Action item: Wherever an image appears in the data, omit it and copy all the remaining text word for word.

Supplied data:
*** Block opens ***

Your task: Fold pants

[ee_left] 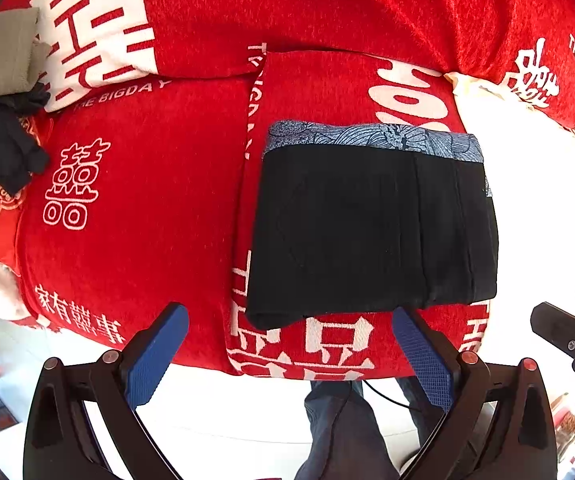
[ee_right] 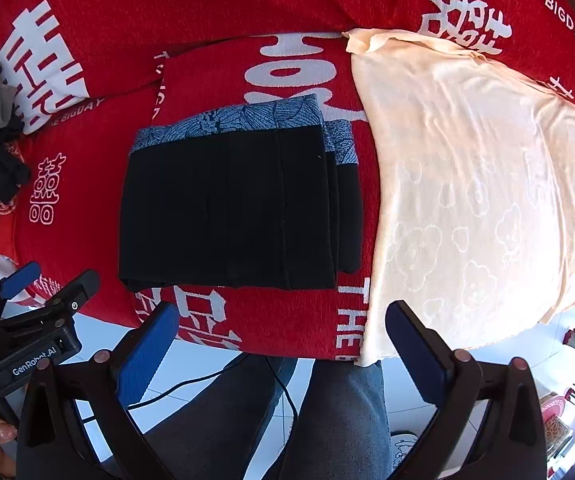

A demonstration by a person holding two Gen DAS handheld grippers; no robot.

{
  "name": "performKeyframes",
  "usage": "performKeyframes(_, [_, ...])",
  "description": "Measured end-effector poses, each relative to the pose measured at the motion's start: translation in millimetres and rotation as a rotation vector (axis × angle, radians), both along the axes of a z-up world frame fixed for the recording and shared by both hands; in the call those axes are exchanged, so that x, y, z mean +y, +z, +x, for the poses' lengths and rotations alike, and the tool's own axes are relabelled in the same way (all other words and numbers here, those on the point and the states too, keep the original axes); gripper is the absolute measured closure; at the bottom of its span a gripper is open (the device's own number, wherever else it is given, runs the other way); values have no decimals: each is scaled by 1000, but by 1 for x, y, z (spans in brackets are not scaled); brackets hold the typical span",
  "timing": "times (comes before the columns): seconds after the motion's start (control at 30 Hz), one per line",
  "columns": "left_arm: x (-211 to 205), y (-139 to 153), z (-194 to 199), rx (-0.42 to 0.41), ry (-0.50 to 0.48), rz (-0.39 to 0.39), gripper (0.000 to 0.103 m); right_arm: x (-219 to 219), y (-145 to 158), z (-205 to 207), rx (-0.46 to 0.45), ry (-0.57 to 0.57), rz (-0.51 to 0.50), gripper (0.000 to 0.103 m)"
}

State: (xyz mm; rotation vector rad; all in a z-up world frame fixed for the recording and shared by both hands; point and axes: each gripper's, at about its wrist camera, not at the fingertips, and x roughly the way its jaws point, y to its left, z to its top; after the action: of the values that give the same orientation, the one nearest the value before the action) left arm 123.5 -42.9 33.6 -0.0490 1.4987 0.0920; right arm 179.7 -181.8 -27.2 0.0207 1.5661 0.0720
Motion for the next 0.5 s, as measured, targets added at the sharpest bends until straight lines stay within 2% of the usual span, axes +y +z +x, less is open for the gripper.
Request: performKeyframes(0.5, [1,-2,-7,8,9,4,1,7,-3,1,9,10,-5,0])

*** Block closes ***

Written solution:
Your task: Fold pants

[ee_left] 
[ee_right] 

A demonstration by a person holding two Gen DAS handheld grippers; no robot.

{
  "name": "performKeyframes",
  "usage": "performKeyframes(_, [_, ...])",
  "description": "Measured end-effector poses, each relative to the pose measured at the motion's start: translation in millimetres and rotation as a rotation vector (axis × angle, radians), both along the axes of a z-up world frame fixed for the recording and shared by both hands; in the call those axes are exchanged, so that x, y, z mean +y, +z, +x, for the poses' lengths and rotations alike, and the tool's own axes are relabelled in the same way (all other words and numbers here, those on the point and the states too, keep the original axes); gripper is the absolute measured closure; at the bottom of its span a gripper is open (the device's own number, wherever else it is given, runs the other way); values have no decimals: each is scaled by 1000, but by 1 for x, y, z (spans in brackets are not scaled); brackets hold the typical span",
  "timing": "times (comes before the columns): seconds after the motion's start (control at 30 Hz), one per line",
  "columns": "left_arm: x (-211 to 205), y (-139 to 153), z (-194 to 199), rx (-0.42 to 0.41), ry (-0.50 to 0.48), rz (-0.39 to 0.39), gripper (0.000 to 0.103 m); right_arm: x (-219 to 219), y (-145 to 158), z (-205 to 207), rx (-0.46 to 0.45), ry (-0.57 to 0.57), rz (-0.51 to 0.50), gripper (0.000 to 0.103 m)"
}

State: (xyz mm; rotation vector rad; all in a z-up world frame fixed for the recording and shared by both hands; point and axes: each gripper's, at about its wrist camera, not at the fingertips, and x roughly the way its jaws point, y to its left, z to its top; after the action: of the values that give the same orientation, the one nearest the value before the action) left arm 123.5 -42.9 33.6 -0.0490 1.4987 0.0920; right arm 179.7 -181.8 -27.2 0.0207 1.5661 0.0720
Motion for the next 0.5 s, as measured, targets added at the sharpest bends until straight lines stay within 2% of the usual span, axes +y +z +x, less is open for the gripper.
Request: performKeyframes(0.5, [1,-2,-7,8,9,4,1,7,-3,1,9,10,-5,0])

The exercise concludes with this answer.